Judy: I have never seen this, as the first or second-grade reading program I use is based on the sequence I mentioned. When with me, they never read words that are too hard for them. But I have seen this when a teacher uses reading material that is too difficult and the youngsters don’t know the sounds. It’s common, unfortunately. When a parent reads to a child, with the student tracking and flowing the finger under the words, the student can read the easy words slowly, and the adult reads the difficult words, breaking them into syllables, so the student can understand the word structure.
Don: What kinds of books appeal most to reluctant readers? What kind of books do we need to see more of to address the needs of dyslexic/reluctant readers?
Judy: Your books, for example, once the student has mastered sequential early reading training and is ready to move on. Books like these are meant to catch their interests and that is the key to the love of reading. Listeners to the program can order them on your web site www.donwinn.com. Also, be sure your readers have library cards and can choose beginning books that attract their interest.

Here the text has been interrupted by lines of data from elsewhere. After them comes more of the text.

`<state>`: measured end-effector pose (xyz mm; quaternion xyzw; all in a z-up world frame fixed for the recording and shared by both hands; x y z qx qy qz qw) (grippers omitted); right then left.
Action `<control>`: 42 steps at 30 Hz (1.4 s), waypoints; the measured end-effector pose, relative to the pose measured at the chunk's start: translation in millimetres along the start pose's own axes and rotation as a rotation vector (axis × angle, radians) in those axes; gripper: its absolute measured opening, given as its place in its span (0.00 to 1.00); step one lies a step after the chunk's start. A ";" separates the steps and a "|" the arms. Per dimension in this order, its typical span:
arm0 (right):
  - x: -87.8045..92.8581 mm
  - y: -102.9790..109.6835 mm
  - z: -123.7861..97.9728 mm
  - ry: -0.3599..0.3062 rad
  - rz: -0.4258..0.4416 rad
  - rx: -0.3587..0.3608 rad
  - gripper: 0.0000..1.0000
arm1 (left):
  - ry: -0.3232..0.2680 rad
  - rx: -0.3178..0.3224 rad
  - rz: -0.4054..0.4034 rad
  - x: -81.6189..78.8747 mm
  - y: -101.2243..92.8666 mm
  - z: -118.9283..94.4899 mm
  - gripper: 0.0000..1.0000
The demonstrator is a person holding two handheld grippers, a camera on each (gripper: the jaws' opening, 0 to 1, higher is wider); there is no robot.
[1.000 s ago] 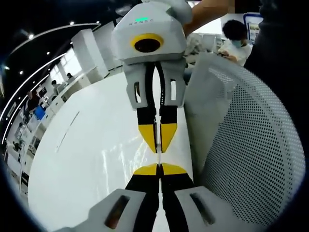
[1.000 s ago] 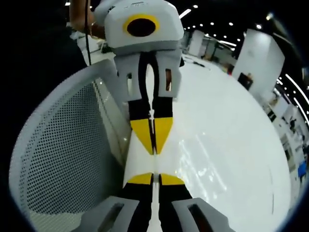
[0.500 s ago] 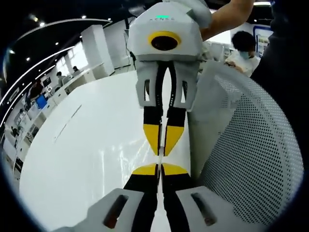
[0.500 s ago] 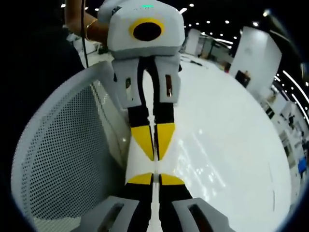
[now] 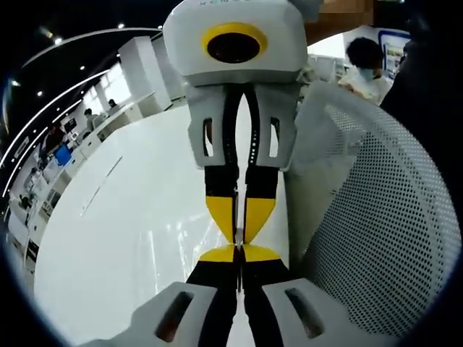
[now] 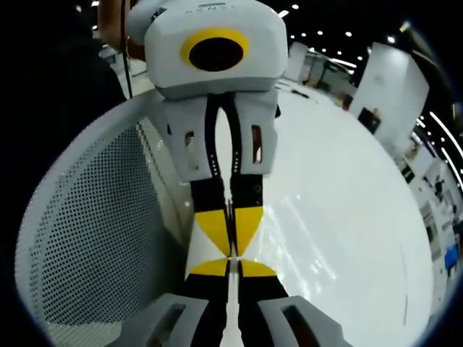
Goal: Open the resealable bag by pulling the two sides of the seal apart until the entire bag opening is separated and visibly accessible.
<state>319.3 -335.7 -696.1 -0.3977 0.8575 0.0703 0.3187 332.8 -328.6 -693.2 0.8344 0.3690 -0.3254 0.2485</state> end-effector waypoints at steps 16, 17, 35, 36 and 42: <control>8.3 -2.9 -3.2 -0.013 0.029 0.007 0.00 | 0.015 -0.030 -0.029 -2.1 4.1 -11.2 0.00; 8.3 -3.3 -3.6 -0.017 0.037 0.008 0.00 | 0.014 -0.035 -0.033 -2.2 5.4 -12.5 0.00; 29.7 -7.0 -4.4 -0.001 0.107 0.034 0.00 | 0.007 -0.035 -0.029 -6.8 9.4 -23.2 0.00; 30.8 -6.5 -4.7 0.001 0.109 0.034 0.00 | 0.008 -0.032 -0.029 -7.0 9.1 -23.6 0.00; 38.1 -5.2 -5.2 0.010 0.126 0.033 0.00 | 0.006 -0.022 -0.037 -6.4 10.0 -27.5 0.00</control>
Point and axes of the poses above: the point that each gripper's makers call its tool centre point, and the gripper's own axes: z roughly forward along the fingers, y roughly to its left, x roughly out of its underside, the point moved 2 cm from there along -z, roughly backward along the fingers
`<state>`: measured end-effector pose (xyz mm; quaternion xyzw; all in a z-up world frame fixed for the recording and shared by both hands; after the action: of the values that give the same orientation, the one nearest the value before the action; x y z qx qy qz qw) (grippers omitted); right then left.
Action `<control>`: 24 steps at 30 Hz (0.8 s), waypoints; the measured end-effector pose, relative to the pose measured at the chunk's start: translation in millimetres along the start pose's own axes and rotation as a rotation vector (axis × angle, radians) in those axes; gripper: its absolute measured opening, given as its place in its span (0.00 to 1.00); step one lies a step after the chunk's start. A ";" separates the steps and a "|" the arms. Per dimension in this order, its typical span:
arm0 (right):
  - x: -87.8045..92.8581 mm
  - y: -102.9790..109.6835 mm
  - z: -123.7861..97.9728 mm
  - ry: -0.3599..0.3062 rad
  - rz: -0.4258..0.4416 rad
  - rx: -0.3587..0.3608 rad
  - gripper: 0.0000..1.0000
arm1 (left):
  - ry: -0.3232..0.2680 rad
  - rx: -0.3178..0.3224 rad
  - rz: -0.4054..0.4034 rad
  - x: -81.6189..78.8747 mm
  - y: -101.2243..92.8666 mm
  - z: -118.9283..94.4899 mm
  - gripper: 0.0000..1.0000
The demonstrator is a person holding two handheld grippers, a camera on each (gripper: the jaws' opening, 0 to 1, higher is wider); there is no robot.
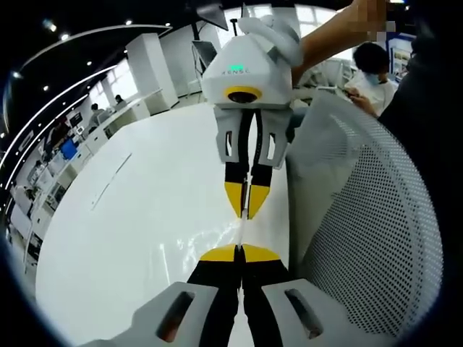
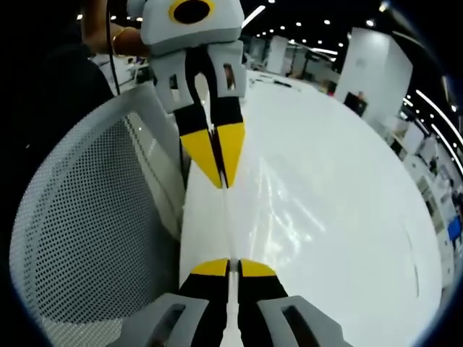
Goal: Open the resealable bag by pulling the two sides of the seal apart until the entire bag opening is separated and visibly accessible.
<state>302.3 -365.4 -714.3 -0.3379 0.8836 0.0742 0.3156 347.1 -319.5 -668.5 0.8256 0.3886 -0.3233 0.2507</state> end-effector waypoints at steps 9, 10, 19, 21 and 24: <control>11.4 -1.2 -0.4 0.013 0.030 0.005 0.00 | 0.000 -0.002 -0.009 0.8 -0.4 -3.3 0.00; 13.1 -1.0 -0.2 0.016 0.033 0.006 0.00 | 0.000 -0.003 -0.012 1.4 -0.5 -4.2 0.00; 21.5 0.2 -0.2 0.032 0.038 0.008 0.00 | 0.000 0.003 -0.041 6.4 0.0 -10.3 0.00; 22.6 0.2 -0.9 0.032 0.046 0.010 0.00 | 0.002 0.004 -0.050 8.2 0.4 -10.3 0.00; 24.2 0.8 -1.2 0.029 0.056 0.012 0.00 | 0.002 0.001 -0.058 9.2 0.4 -10.5 0.00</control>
<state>287.3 -378.5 -728.1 -0.3123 0.8976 0.0727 0.3024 355.5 -308.3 -668.1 0.8144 0.4124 -0.3298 0.2405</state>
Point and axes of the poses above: the point that each gripper's makers call its tool centre point, and the gripper's own axes: z roughly forward along the fingers, y roughly to its left, x roughly out of its underside, the point moved 2 cm from there along -z, roughly backward along the fingers
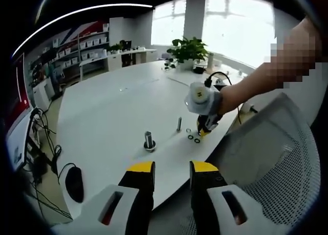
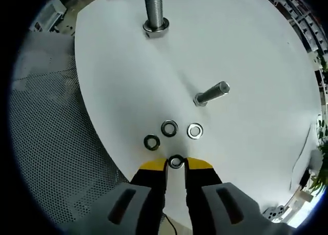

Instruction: Place the washer onto the threaded stud by aligning its center hole with the stud, sliding it down to the base, and recovering from edge contact or off-axis alignment until the washer reaches the visible bottom stop.

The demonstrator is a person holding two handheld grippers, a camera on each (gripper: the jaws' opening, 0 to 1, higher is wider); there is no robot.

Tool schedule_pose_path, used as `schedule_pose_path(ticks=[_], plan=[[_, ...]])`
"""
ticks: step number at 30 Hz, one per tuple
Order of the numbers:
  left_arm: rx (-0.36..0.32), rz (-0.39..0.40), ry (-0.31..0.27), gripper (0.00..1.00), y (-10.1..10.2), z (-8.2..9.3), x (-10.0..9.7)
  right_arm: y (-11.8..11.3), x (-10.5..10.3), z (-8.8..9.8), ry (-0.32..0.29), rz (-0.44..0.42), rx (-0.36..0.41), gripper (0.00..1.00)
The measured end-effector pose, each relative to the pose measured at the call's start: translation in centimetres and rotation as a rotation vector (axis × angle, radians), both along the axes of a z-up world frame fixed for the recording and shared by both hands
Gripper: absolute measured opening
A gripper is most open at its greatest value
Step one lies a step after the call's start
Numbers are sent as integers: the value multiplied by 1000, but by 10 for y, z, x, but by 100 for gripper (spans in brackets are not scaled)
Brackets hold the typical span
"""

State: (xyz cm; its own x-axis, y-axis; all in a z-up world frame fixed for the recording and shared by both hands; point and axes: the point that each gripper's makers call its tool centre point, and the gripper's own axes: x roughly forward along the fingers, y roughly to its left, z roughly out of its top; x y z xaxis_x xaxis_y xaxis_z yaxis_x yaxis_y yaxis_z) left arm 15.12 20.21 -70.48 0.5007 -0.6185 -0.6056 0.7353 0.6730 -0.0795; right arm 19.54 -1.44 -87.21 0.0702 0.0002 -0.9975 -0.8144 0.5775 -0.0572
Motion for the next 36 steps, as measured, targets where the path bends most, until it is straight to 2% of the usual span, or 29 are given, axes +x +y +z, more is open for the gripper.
schedule_pose_path(ticks=[10, 16, 28, 36], plan=[[1, 8, -6, 25, 1, 1, 1, -2, 0, 1, -22, -28, 21, 16], [7, 5, -4, 25, 1, 0, 1, -2, -1, 2, -62, -42, 71, 15], [4, 19, 0, 25, 3, 0, 2, -2, 2, 5, -110, -133, 199, 14], [5, 29, 0, 25, 5, 0, 2, 0, 4, 4, -114, -112, 193, 13]])
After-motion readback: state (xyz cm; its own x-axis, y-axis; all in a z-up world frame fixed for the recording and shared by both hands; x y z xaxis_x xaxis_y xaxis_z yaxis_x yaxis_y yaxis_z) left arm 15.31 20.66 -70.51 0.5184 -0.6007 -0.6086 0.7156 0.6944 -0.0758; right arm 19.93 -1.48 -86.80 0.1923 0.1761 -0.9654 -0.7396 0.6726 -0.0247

Don: What message would you like to convey to parents and other teachers?
Judy: Reading can be fun for all and it opens minds to the whole world. Reading is the key to everything. But for those young students with mixed-hand dominance, please be sure practicing goes along with tracking or flowing the finger with the dominant hand, under the word from left to right. You can tell which one is the dominant hand, because the student will use that hand to write. Please be sure that the non-dominant hand is resting and not moving at all so that only one hemisphere of the brain is working at a time, and not trying to reverse letters or words. Know that if this is followed, reading can be a very highly enjoyable activity…for life!
Don: I’d like to thank Judy Therrien for taking the time to be interviewed and for her passion for helping struggling young readers learn to read. Judy’s work and observations teach us that even if we’ve been in a field for 50 years, we can still make discoveries—even life-changing discoveries! By keeping our eyes open, being curious, and approaching each struggling reader as a unique individual, we can make greater strides against the many challenges to literacy.
I’d love to hear your thoughts, readers, on whether you have observed mixed-hand dominance issues as they pertain to your child’s reading challenges.